Menlo Park could be a lot more bike-friendly. Even San Francisco and Paris have added bike lanes in the middle of their hearts. We can, too.


Posted by menlo rider , a resident of Menlo Park: Allied Arts/Stanford Park
on Aug 22, 2012 at 9:38 pm

There are many competing interests on roadways with residential and commercial parking, thru traffic, and bikes. Bikes are on these roads already and, yes, it can be dangerous. Sharrows will raise sensitivity to the issue and hopefully improve safety. Thinking that dedicated and separate lanes cn be the norm across MP is not practical. You have to deal as best possible and find ways to provide for multiple modes as needed. European roadways are safer for a number of reasons, but the most important is a culture of bike and cars operating together. Each expects the other on the road and travels accordingly. Dedicated paths help, but it is the culture that matters most.


Posted by Peter Carpenter, a resident of Atherton: Lindenwood
on Aug 23, 2012 at 7:26 am

Peter Carpenter is a registered user.

"hopefully improve safety" is just that - a hope.

"Bikes are on these roads already and, yes, it can be dangerous." You are so right.

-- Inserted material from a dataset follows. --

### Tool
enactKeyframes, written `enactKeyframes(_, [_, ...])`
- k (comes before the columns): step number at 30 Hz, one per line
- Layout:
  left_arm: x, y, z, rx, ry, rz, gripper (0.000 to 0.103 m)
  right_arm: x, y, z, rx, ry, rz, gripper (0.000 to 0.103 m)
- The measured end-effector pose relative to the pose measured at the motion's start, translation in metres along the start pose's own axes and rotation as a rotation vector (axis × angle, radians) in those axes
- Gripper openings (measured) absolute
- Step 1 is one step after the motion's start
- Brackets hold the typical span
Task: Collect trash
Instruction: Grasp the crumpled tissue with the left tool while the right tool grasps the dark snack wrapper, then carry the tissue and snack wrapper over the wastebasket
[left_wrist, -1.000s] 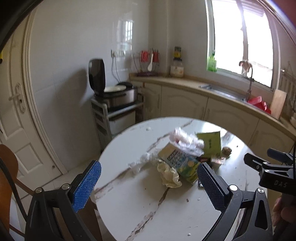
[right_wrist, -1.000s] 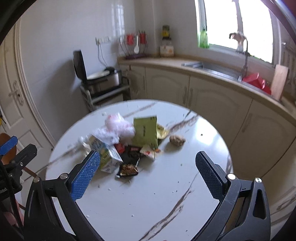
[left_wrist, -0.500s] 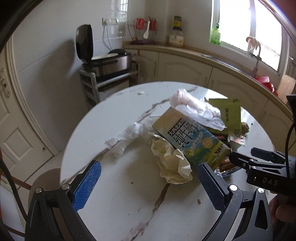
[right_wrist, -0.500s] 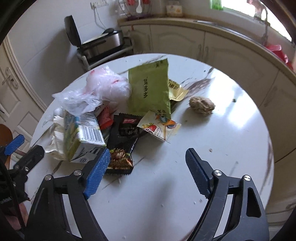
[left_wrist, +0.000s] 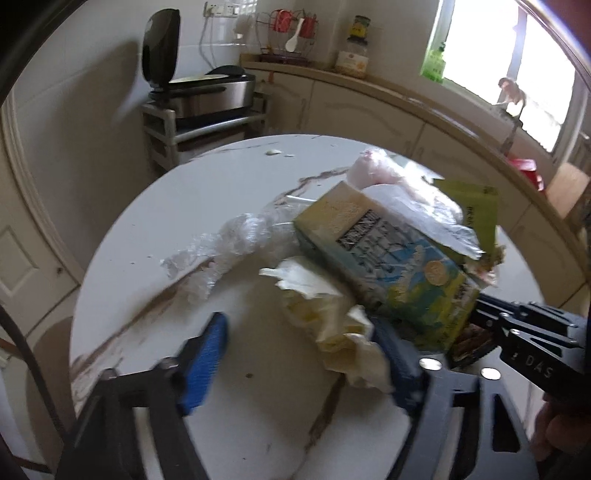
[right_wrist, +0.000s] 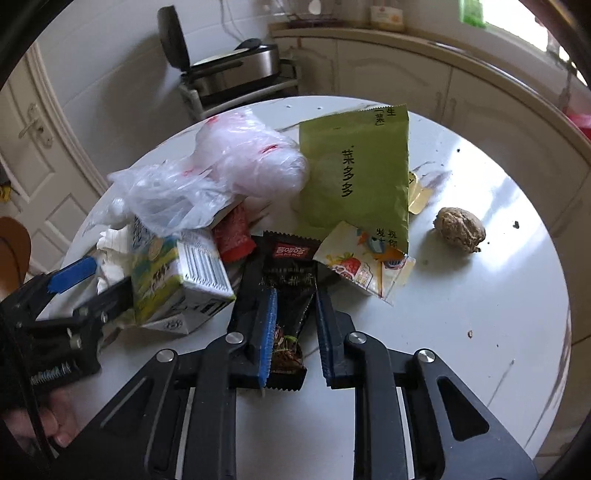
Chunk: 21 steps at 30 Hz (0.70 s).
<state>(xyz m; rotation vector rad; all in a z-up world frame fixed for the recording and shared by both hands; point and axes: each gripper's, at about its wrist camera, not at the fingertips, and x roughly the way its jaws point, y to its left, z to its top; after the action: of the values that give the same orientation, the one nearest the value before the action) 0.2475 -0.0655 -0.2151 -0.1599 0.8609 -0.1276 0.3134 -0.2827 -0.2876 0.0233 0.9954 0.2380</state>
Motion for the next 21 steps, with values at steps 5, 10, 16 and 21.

"Thinking that dedicated and separate lanes cn be the norm across MP is not practical." Would you prefer more injuries and deaths? Just eliminate parking on one side of any road and you have space for a dedicated bike lane on both sides of that road.

Sharrows are an official encouragement/sanction to mix cars and bicycles in the same physical space. The result will be more injuries and greater liability for the jurisdictions that install sharrows.


PLEASE take the time to read the above postings and their references - there is no data that supports European mixing of cars and bikes:

""The provision of SEPARATE cycling facilities is the cornerstone of Dutch, Danish,

and German policies to make cycling safe and attractive to everyone. They are designed

to feel safe, comfortable, and convenient for both young and old, for women as well as

men, and for all levels of cycling ability. "



Posted by Peter Carpenter, a resident of Atherton: Lindenwood
on Aug 23, 2012 at 7:43 am

Peter Carpenter is a registered user.

Why have these three European countries seen such a dramatic increase in bicycle use?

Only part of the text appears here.